Il ct Regragui però preferisce l’instancabile En Nesyri per il tipo di partita che vuole impostare: un Marocco chiuso, che preferisce attendere e colpire quando trova spazi in ripartenza. I Leoni dell’Atlante hanno subito una sola rete in tre partite – peraltro un autogol di Aguerd – segnandone invece quattro. La Spagna invece ha un andamento opposto: ha già subito tre gol, segnandone la bellezza di nove. I numeri però raccontano qualcosa solo se si analizzano le tre partite delle Furie Rosse: il 7 a 0 all’esordio contro la Costa Rica ha spaventato chiunque in Qatar, facendo salire vertiginosamente le quotazioni degli spagnoli per la vittoria finale.
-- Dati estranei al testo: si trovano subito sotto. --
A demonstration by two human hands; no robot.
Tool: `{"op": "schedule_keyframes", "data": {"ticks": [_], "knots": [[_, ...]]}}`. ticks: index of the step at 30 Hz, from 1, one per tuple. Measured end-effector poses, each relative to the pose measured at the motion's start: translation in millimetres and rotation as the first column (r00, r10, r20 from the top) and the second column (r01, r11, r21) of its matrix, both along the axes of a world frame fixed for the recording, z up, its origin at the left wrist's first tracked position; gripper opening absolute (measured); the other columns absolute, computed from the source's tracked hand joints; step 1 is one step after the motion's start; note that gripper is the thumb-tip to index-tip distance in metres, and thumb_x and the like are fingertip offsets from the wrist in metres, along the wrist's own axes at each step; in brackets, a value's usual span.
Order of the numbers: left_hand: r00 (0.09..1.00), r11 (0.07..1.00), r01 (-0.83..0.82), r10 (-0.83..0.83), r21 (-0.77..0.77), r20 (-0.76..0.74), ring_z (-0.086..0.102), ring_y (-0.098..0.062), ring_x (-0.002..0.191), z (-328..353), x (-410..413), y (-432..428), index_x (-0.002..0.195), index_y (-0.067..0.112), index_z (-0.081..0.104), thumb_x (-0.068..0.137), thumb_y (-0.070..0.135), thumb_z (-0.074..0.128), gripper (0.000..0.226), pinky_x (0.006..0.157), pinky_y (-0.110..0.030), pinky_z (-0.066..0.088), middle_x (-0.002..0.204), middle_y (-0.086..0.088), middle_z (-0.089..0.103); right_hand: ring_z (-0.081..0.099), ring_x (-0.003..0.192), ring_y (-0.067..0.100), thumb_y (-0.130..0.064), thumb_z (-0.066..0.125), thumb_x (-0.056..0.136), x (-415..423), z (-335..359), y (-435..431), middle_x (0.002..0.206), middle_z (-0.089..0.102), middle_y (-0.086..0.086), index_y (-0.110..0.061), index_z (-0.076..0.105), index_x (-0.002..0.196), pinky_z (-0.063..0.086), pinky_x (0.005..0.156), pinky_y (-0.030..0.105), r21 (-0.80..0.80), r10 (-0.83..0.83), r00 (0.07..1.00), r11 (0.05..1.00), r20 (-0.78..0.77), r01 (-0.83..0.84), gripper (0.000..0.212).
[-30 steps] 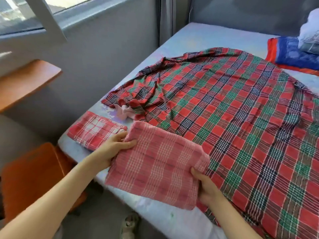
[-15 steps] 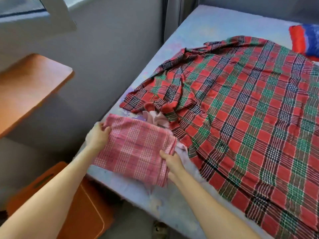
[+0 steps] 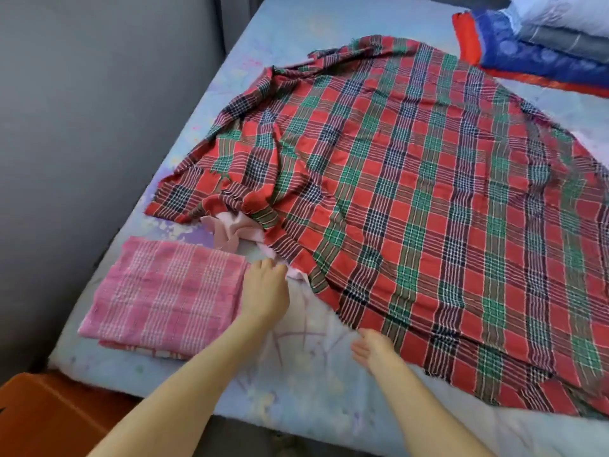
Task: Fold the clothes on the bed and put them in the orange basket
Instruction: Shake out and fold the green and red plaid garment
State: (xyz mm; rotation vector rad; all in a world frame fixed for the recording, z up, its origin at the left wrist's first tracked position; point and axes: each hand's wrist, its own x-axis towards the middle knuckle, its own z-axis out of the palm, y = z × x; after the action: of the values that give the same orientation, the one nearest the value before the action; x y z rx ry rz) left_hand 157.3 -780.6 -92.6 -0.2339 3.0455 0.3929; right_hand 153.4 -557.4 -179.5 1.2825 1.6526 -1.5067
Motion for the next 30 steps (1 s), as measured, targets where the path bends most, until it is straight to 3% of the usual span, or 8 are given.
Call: {"op": "schedule_keyframes", "data": {"ticks": [5,7,12,15,18,22,26,30], "knots": [[0.964,0.964,0.266,-0.266,0.018,0.001,0.056,-0.029,0.057,-28.1,-25.9,81.1,0.062,0.013,0.065,0.053,0.006,0.063,0.012,0.050,-0.032,0.048,0.061,-0.005,0.057,0.043,0.060,0.022,-0.009,0.047,0.097,12.6,-6.0,116.7,0.058,0.047,0.015,0.005,0.040,0.134,0.053,0.062,0.027,0.001,-0.394,0.919,0.919,0.021,0.394,0.041],[0.944,0.943,0.329,-0.330,0.042,0.024,0.057,-0.030,0.060,-35.5,-33.8,118.7,0.065,0.013,0.068,0.056,0.005,0.062,0.013,0.052,-0.036,0.050,0.063,-0.005,0.060,0.043,0.060,0.019,-0.012,0.045,0.098,14.0,-5.8,167.0,0.067,0.044,0.013,0.004,0.035,0.138,0.050,0.045,0.022,0.005,-0.520,0.854,0.854,-0.014,0.520,0.044],[0.893,0.902,0.421,-0.430,0.093,0.134,0.057,-0.035,0.063,-35.0,-55.4,215.5,0.071,0.006,0.069,0.062,-0.001,0.064,0.012,0.055,-0.041,0.052,0.067,-0.012,0.062,0.056,0.040,0.017,-0.017,0.045,0.098,13.3,0.5,288.4,0.074,0.042,0.010,-0.001,0.046,0.123,0.044,0.029,0.021,-0.087,-0.710,0.696,0.704,-0.110,0.705,0.030],[0.874,0.880,0.459,-0.472,0.126,0.115,0.058,-0.037,0.089,-35.9,-66.9,292.4,0.096,0.007,0.070,0.077,0.004,0.059,0.022,0.077,-0.042,0.049,0.092,-0.014,0.066,0.050,0.044,0.023,-0.015,0.046,0.098,15.0,4.4,364.6,0.067,0.040,0.010,-0.004,0.047,0.077,0.041,0.028,0.019,-0.116,-0.764,0.632,0.644,-0.127,0.756,0.024],[0.861,0.871,0.470,-0.488,0.143,0.145,0.054,-0.035,0.102,-35.0,-71.8,364.0,0.109,0.009,0.065,0.086,0.009,0.051,0.027,0.086,-0.039,0.045,0.106,-0.012,0.063,0.039,0.035,0.012,-0.009,0.049,0.097,16.3,0.0,429.3,0.047,0.039,0.007,-0.013,0.037,0.064,0.033,0.029,0.013,-0.109,-0.762,0.608,0.639,-0.221,0.761,0.035],[0.833,0.843,0.491,-0.528,0.221,0.164,0.055,-0.037,0.102,-45.3,-77.0,475.1,0.110,0.007,0.065,0.085,0.009,0.052,0.028,0.086,-0.039,0.045,0.105,-0.015,0.063,0.046,0.058,0.019,-0.013,0.050,0.096,22.8,2.5,525.4,0.067,0.046,0.012,-0.009,0.047,0.076,0.044,0.031,0.019,-0.121,-0.835,0.526,0.546,-0.162,0.829,0.021],[0.800,0.823,0.510,-0.561,0.251,0.214,0.052,-0.032,0.108,-59.5,-84.3,569.7,0.116,0.013,0.063,0.088,0.014,0.050,0.031,0.091,-0.035,0.041,0.112,-0.010,0.062,0.063,0.047,0.025,-0.036,0.047,0.096,30.7,-20.1,600.5,0.050,0.062,0.014,-0.001,0.053,0.087,0.050,0.035,0.026,-0.260,-0.841,0.539,0.512,0.044,0.819,0.037],[0.744,0.780,0.565,-0.622,0.269,0.244,0.050,-0.028,0.110,-71.1,-84.8,637.2,0.118,0.014,0.061,0.089,0.018,0.050,0.031,0.093,-0.033,0.040,0.115,-0.006,0.061,0.066,0.063,0.019,-0.026,0.051,0.096,19.3,-37.6,637.1,0.053,0.066,0.010,-0.007,0.058,0.093,0.052,0.040,0.025,-0.312,-0.917,0.389,0.346,0.086,0.885,0.020]]}}
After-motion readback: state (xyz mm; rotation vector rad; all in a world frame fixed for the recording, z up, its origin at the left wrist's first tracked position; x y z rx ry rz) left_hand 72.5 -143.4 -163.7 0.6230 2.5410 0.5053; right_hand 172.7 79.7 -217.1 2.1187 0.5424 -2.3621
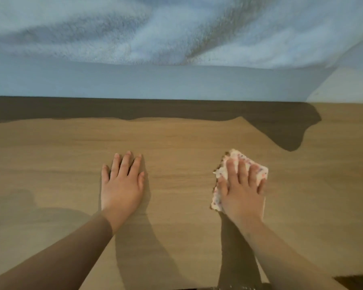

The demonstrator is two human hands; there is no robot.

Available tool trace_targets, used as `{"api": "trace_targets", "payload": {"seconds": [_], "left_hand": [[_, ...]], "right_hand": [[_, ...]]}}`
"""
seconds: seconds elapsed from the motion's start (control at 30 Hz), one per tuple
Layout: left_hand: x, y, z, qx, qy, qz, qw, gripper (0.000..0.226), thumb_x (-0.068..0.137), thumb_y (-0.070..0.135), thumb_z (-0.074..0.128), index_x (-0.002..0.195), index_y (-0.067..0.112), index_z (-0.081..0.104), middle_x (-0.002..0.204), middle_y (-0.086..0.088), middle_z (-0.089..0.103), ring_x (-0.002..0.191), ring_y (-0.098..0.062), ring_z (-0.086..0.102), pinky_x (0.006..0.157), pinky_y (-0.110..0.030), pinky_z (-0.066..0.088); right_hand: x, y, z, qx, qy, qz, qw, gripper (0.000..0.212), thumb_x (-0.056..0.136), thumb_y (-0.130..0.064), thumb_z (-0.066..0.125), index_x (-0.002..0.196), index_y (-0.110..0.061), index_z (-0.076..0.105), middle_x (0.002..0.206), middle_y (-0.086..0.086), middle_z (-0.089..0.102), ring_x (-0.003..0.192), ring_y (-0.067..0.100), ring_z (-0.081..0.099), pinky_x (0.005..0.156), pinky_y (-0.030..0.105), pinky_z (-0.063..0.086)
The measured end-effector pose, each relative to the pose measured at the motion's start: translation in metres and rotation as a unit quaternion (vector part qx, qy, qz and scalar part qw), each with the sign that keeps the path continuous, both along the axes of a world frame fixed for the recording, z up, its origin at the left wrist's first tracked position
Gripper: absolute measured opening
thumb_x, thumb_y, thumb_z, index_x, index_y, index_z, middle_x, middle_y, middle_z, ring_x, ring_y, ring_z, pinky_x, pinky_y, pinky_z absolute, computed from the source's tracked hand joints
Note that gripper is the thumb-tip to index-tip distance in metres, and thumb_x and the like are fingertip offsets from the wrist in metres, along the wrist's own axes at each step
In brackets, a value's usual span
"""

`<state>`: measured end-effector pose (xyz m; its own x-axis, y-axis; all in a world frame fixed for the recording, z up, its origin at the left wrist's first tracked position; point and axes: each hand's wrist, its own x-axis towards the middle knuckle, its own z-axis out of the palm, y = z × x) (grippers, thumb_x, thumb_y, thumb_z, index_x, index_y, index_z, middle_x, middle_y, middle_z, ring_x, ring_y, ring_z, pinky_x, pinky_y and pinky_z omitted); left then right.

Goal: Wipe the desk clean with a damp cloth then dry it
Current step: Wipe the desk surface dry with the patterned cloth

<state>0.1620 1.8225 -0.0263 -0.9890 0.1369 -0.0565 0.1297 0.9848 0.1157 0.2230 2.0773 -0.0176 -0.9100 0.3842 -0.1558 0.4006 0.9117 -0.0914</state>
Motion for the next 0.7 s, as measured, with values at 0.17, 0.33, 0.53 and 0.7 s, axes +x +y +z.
{"api": "trace_targets", "payload": {"seconds": [0.17,0.33,0.53,0.7], "left_hand": [[0.032,-0.009,-0.006,-0.009,0.007,-0.063,0.998,0.065,0.092,0.047,0.009,0.142,0.016,0.036,0.149,-0.006,0.034,0.140,-0.026,0.022,0.111,-0.045,0.012],[0.062,-0.020,-0.004,-0.031,0.008,-0.106,0.994,0.062,0.098,0.048,0.011,0.136,0.013,0.044,0.140,-0.007,0.047,0.133,-0.022,0.026,0.106,-0.040,0.012],[0.083,-0.025,-0.008,-0.037,0.012,-0.113,0.993,0.061,0.098,0.051,0.011,0.138,0.015,0.039,0.142,-0.005,0.044,0.134,-0.022,0.026,0.106,-0.041,0.015],[0.090,-0.036,-0.008,-0.036,0.018,-0.146,0.988,0.057,0.098,0.047,0.012,0.139,0.016,0.036,0.144,-0.002,0.038,0.143,-0.014,0.005,0.110,-0.037,0.009]], "right_hand": [[0.050,-0.088,-0.003,-0.022,0.030,0.317,0.948,0.052,0.088,-0.049,0.035,0.136,-0.030,0.042,0.144,-0.001,0.043,0.134,0.027,0.036,0.104,0.048,0.019],[0.036,0.001,-0.007,0.042,0.028,0.151,0.987,0.062,0.091,-0.058,-0.002,0.147,-0.035,0.013,0.156,-0.006,0.014,0.143,0.024,0.005,0.112,0.040,-0.005],[0.052,-0.041,0.000,-0.007,0.045,0.113,0.993,0.056,0.097,-0.048,0.010,0.148,-0.027,0.012,0.156,0.005,0.013,0.143,0.033,0.004,0.111,0.051,0.003],[0.091,-0.087,0.007,-0.031,0.014,0.371,0.928,0.052,0.098,-0.049,0.012,0.139,-0.029,0.037,0.144,0.000,0.041,0.133,0.030,0.035,0.105,0.048,0.016]]}}
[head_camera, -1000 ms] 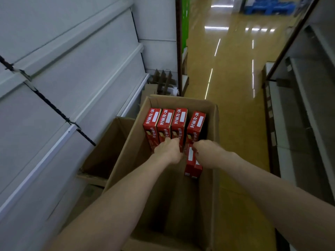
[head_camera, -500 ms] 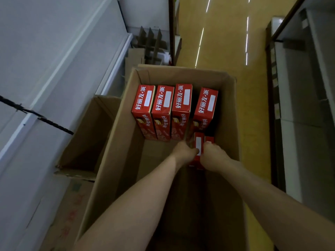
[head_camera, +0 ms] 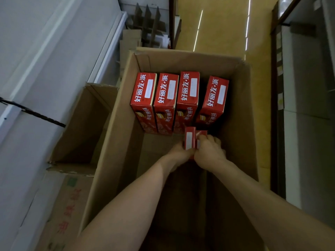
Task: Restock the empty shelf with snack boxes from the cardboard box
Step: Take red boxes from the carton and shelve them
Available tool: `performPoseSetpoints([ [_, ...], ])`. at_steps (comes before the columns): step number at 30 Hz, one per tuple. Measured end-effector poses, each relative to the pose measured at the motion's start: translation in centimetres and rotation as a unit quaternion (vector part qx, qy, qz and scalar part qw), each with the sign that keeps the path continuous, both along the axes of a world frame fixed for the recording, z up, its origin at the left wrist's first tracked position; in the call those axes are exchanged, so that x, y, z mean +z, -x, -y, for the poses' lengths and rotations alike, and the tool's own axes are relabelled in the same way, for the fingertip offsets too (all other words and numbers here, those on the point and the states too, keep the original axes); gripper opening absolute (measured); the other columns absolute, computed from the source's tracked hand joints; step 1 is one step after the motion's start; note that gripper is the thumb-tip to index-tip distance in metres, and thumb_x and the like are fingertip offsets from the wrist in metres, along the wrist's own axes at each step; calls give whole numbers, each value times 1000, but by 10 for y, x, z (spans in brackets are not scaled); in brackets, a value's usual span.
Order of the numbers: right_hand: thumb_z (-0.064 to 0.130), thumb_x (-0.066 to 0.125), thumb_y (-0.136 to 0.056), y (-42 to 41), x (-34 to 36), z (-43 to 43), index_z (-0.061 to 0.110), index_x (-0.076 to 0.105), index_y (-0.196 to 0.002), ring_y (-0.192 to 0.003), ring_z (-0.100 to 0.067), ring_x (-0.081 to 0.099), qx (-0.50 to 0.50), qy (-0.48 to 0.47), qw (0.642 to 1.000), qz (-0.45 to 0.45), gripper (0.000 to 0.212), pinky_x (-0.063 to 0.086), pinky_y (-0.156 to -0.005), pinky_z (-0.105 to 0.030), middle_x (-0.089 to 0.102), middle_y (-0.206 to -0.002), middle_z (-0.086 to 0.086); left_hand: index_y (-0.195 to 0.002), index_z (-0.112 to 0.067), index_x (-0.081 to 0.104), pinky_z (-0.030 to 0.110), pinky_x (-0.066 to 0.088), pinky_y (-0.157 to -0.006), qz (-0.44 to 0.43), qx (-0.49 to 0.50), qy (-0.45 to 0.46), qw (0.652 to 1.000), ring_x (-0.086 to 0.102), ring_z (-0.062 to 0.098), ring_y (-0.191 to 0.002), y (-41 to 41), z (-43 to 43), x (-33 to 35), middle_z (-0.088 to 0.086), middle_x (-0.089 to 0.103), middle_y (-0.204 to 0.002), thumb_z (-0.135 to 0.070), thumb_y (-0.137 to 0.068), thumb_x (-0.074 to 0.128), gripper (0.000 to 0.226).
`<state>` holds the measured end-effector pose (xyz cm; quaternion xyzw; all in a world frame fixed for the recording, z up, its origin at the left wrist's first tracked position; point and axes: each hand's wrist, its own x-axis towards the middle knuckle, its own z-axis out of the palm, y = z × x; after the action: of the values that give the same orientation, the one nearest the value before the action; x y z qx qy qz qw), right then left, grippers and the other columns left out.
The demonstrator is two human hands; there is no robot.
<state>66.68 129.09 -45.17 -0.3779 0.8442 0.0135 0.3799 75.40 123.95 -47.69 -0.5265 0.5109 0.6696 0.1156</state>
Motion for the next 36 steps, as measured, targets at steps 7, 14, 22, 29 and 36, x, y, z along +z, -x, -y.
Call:
performPoseSetpoints([
  [7, 33, 64, -89, -5, -20, 0, 20, 40, -135, -126, -32, 38, -30, 27, 998, -48, 54, 46, -97, -42, 23, -142, -11, -150, -23, 25, 42, 38, -108, 21, 69, 60, 996, 42, 23, -135, -30, 19, -18, 3, 44, -145, -8, -94, 58, 67],
  [14, 16, 67, -87, 8, -34, -6, 16, 33, -136, -118, -34, 48, -96, 98, 987, -78, 60, 50, -88, -41, 23, -139, -13, -139, -13, 43, 30, 41, -82, 34, 133, 6, 990, 54, 26, -121, -12, 17, -27, 9, 55, -133, -23, -91, 67, 54],
  [22, 21, 66, -87, 10, -3, -8, 20, 12, -149, -116, -34, 55, -158, 87, 983, 29, 82, 49, -88, -44, 53, -130, -13, -139, -12, 47, 31, 45, -85, 53, 132, 46, 989, 55, 26, -119, -18, 5, 2, 10, 57, -132, -18, -90, 65, 52],
  [29, 33, 66, -85, 18, 74, -28, 16, 44, -127, -102, -27, 63, -162, 142, 976, 23, 50, 53, -77, -37, 60, -119, -7, -134, -14, 49, 34, 46, -79, 30, 151, 109, 982, 58, 26, -109, -33, -4, 68, 7, 60, -116, -23, -92, 64, 45],
  [36, 25, 67, -87, 22, 168, -79, 15, 45, -127, -88, -16, 57, -233, 245, 939, 55, 46, 51, -69, -30, 58, -107, -2, -125, -14, 52, 36, 52, -90, -54, 109, 219, 968, 61, 22, -103, -24, -34, 163, 3, 62, -109, -25, -89, 66, 40],
])
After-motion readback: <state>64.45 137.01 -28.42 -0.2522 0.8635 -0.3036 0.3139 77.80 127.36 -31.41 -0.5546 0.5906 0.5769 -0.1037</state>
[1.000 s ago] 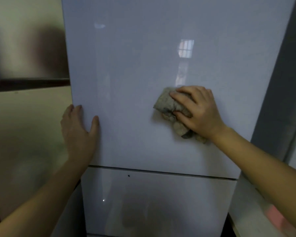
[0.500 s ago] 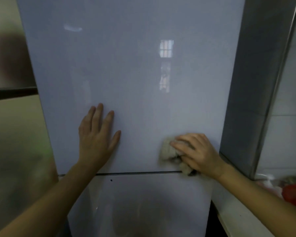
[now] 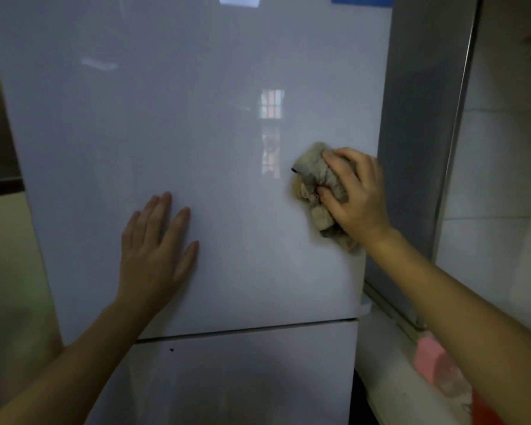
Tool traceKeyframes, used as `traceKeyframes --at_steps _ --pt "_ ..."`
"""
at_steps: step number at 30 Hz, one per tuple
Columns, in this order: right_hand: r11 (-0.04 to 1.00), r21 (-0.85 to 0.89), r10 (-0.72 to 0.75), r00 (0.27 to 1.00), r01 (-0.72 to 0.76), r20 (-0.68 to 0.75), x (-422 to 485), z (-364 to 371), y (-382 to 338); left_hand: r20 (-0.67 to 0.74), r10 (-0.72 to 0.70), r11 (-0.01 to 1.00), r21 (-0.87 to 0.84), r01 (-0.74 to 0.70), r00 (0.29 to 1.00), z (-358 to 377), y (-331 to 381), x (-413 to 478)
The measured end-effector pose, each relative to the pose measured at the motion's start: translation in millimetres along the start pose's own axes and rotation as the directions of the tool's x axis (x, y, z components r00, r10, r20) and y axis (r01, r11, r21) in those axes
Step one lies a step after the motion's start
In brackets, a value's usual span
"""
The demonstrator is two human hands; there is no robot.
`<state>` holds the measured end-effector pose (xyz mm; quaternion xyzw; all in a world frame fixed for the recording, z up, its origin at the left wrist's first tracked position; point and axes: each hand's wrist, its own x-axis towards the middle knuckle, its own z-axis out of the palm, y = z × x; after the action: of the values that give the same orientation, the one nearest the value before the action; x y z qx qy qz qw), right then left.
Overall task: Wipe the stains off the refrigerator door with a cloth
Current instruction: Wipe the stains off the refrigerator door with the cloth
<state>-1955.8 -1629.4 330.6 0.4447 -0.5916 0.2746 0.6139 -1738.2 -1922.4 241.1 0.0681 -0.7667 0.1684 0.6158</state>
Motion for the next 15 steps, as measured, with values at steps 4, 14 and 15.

Un saggio delle qualità degli spagnoli, tra possesso palla solido e combinazioni fulminee per arrivare in porta, senza mai dare punti di riferimento. Una prestazione messa in campo anche contro la Germania: l’1 a 1 finale però ha messo in mostra anche uno dei limiti della squadra di Luis Enrique, che non è stata capace di chiudere la partita e alla fine ha distrattamente subito il gol del pareggio. La sconfitta con il Giappone invece ha mostrato il rovescio della medaglia del gioco spagnolo, che si rallenta anche di poco la velocità del giro palla diventa improvvisamente sterile e inconcludente. Questa è la chiave che dovrà avere in mente il Marocco, se vuole sognare un’altra impresa.

Orario, tv e probabili formazioni
L’ottavo di finale tra Marocco e Spagna si gioca martedì 6 dicembre alle ore 16 all’Education City Stadium di Al Rayyan. La gara viene trasmessa in diretta su Rai 1 (streaming su Rai Play).
Marocco (4-3-3): Bono; Hakimi, Saiss, Aguerd, Mazraoui; Amallah, Amrabat, Ounahi; Ziyech, En Nesyri, Boufal. Ct: Regragui.
Panchina: El Kajoui, Attiat-Allah, Tagnaouti, Hamdallah, Zaroury, Sabiri, Chair, Aboukhlal, Ez, El Yamiq, Dari, Cheddira, El Khannouss, Benoun, Jabrane.

Spagna (4-3-3): Unai Simon; Carvajal, Rodri, Laporte, Jordi Alba; Gavi, Busquets, Pedri; Ferran Torres, Morata, Dani Olmo. Ct: Luis Enrique.